▸ The problem: Repeat the listing exactly, line by line.

▸ Source data:
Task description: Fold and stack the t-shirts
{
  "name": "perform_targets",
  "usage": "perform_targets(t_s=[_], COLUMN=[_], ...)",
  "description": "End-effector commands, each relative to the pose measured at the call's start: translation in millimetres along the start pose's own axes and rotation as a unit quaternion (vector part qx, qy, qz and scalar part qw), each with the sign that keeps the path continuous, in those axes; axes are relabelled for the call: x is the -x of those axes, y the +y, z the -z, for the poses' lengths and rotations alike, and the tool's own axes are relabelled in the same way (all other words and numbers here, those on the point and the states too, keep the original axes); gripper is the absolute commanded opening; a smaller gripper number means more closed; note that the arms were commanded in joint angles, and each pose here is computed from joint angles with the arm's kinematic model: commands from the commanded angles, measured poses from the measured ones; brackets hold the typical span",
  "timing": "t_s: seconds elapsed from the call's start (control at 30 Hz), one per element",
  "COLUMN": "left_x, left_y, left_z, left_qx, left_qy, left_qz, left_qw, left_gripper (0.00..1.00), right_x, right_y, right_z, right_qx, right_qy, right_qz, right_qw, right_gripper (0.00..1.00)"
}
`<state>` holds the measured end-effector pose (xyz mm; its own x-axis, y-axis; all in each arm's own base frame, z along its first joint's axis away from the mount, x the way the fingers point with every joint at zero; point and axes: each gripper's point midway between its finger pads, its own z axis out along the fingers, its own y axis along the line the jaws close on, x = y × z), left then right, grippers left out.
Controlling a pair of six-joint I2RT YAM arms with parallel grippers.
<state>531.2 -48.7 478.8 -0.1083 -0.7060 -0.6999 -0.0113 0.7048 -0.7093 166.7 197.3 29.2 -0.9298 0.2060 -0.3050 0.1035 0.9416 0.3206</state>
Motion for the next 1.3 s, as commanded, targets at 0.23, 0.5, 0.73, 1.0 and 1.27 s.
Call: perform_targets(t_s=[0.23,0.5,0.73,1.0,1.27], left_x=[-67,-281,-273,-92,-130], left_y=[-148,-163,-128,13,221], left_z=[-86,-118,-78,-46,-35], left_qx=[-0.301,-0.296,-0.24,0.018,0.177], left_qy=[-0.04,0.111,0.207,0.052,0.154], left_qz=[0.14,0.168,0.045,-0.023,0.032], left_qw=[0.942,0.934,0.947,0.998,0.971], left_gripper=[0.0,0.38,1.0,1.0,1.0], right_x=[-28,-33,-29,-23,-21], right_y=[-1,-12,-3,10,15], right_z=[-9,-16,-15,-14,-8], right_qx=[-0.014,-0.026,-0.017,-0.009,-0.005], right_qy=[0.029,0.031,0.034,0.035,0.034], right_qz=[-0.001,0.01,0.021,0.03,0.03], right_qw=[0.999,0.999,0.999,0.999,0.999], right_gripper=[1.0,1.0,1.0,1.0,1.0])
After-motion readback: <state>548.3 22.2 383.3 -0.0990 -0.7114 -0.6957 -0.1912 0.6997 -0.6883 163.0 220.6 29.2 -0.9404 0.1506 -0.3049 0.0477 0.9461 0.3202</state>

▸ Response area:
Task description: Fold and stack the t-shirts
{
  "name": "perform_targets",
  "usage": "perform_targets(t_s=[_], COLUMN=[_], ...)",
  "description": "End-effector commands, each relative to the pose measured at the call's start: translation in millimetres along the start pose's own axes and rotation as a unit quaternion (vector part qx, qy, qz and scalar part qw), each with the sign that keeps the path continuous, in those axes; axes are relabelled for the call: x is the -x of those axes, y the +y, z the -z, for the poses' lengths and rotations alike, and the tool's own axes are relabelled in the same way (all other words and numbers here, those on the point and the states too, keep the original axes); gripper is the absolute commanded opening; a smaller gripper number means more closed; note that the arms were commanded in joint angles, and each pose here is computed from joint angles with the arm's kinematic model: commands from the commanded angles, measured poses from the measured ones; brackets hold the typical span",
  "timing": "t_s: seconds elapsed from the call's start (control at 30 Hz), one per element",
  "COLUMN": "left_x, left_y, left_z, left_qx, left_qy, left_qz, left_qw, left_gripper (0.00..1.00), right_x, right_y, right_z, right_qx, right_qy, right_qz, right_qw, right_gripper (0.00..1.00)"
}
`<state>` holds the measured end-effector pose (xyz mm; its own x-axis, y-axis; all in each arm's own base frame, z along its first joint's axis away from the mount, x the way the fingers point with every joint at zero; point and axes: each gripper's point midway between its finger pads, its own z axis out along the fingers, its own y axis along the line the jaws close on, x = y × z), left then right, grippers left out.
Controlling a pair of six-joint I2RT YAM arms with parallel grippers.
<state>531.2 -48.7 478.8 -0.1083 -0.7060 -0.6999 -0.0113 0.7048 -0.7093 166.7 197.3 29.2 -0.9298 0.2060 -0.3050 0.1035 0.9416 0.3206</state>
Motion for the next 1.3 s, as commanded, targets at 0.23, 0.5, 0.73, 1.0 and 1.27 s.
Call: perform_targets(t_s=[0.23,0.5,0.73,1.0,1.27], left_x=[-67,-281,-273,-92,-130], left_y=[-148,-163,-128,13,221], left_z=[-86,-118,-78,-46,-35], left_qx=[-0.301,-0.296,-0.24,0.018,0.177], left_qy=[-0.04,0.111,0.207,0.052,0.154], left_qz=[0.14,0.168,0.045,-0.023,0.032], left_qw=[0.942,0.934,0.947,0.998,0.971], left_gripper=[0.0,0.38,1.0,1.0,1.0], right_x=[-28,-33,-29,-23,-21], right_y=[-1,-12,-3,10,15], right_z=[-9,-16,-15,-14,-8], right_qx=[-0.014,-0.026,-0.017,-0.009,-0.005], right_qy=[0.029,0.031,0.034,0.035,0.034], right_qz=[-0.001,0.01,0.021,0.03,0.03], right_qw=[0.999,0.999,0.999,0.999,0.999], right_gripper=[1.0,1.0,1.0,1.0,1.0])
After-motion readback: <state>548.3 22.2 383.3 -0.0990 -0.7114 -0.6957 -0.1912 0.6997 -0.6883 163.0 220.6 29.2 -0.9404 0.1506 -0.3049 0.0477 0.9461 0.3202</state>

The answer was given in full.